In the embrace of the heat today, I went around Bugis area to look for a printing shop that opens on a Saturday. The shop that I usually go to was closed by the time I got there, but I was lucky enough to find another one just around the corner, though at a steeper price and a ruder shop attendant. But I needed to get LiPing's birthday poster printed, and it's not like I wanted to travel to anywhere else under the blazing sun to get the job done. Despite the cool, slick music playing in my ears from the Ocean's Twelve soundtrack, even those failed to get rid of the raging inferno inside my body. The heat was getting to my nerves, and I swear the next person to say "You went through NS, why are you afraid of the sun?" will be strangled by my bare hands.
The tears on these sheets
And your footsteps down the hall
So tell me what I did
I can't find where the moment went wrong at all
I made my way alone to The Central today, a newly opened shopping mall just off the side of Singapore River. Most of the shops were still under renovation then, boarded up by wooden walls and plastered with paper notices all over concerning their opening dates. I wandered the narrow corridors and then around the mall itself. It felt claustrophobic to be honest, and the weekend crowd was threatening me to topple over the edge of the railing. So I decided to take refuge outside by the river, despite the sun's welcoming arms.

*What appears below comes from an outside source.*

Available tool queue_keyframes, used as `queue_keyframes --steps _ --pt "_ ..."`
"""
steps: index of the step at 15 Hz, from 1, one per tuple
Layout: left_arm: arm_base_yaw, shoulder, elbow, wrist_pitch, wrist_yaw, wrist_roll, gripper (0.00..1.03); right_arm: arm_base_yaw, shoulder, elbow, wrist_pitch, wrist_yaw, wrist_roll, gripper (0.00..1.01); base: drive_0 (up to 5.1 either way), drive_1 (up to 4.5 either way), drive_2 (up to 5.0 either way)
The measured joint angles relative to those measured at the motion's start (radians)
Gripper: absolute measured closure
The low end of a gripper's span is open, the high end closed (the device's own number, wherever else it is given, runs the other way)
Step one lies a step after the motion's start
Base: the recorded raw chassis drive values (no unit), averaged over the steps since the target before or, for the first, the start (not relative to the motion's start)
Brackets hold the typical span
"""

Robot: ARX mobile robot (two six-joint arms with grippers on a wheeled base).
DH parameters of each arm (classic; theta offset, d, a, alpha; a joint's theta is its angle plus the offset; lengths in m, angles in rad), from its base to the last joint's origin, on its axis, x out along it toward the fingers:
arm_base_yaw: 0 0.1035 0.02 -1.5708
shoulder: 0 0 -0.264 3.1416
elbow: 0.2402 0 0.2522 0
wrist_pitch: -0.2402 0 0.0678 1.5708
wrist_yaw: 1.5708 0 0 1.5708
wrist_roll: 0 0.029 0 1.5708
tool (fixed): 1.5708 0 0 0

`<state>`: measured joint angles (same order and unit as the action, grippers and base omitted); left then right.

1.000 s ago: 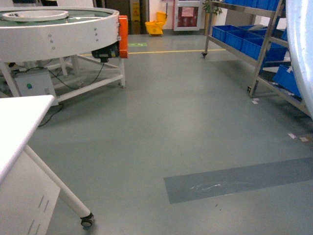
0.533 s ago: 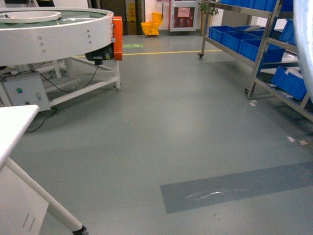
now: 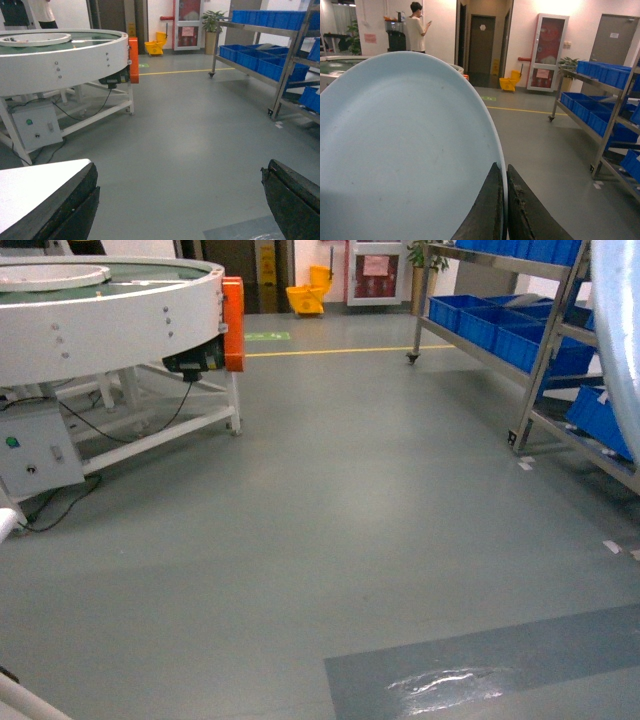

Clarke Quay is an alien world to me. On this side of the town, everything so new and different from where I usually hang out. Old warehouses were transformed into bars and clubs during the 90s, and has been growing in size and numbers ever since. Because it was merely the end of the afternoon, most of the clubs weren't opened yet, and the gates were drawn and locked. However, the narrow pavements were already filled with weekend shoppers, some bringing their children along and pulling them around as if they are stubborn dogs. I wandered the place alone, and decided to take a seat next to the river where the steep steps were.
You can be mad in the morning
I'll take back what I said
Just don't leave me alone here
It's cold baby...
The green moss could be seen from where I was, stuck to the side of the stony steps and unyielding to the murky waters. Riverboats traveled down the river, like a knife that slices through a block of cheese. It left giant ripples that widened from the tail end of the boat, and the waves licked the stony shores where I was as it passed. In the glaring sun, the people on the bridge to my left looked like matches that were burned out by a fire. And the tourists on the riverboat squinted their eyes up at the skyscrapers all around them, all the while trying to take pictures. I waved at a Caucasian man, and he smiled back at me from where he was. I think he took a picture of me as he passed me by, but I wasn't sure since the sun was too glaring. I took a picture of it with my camera, right at the moment when a friendly cloud came to block out the child.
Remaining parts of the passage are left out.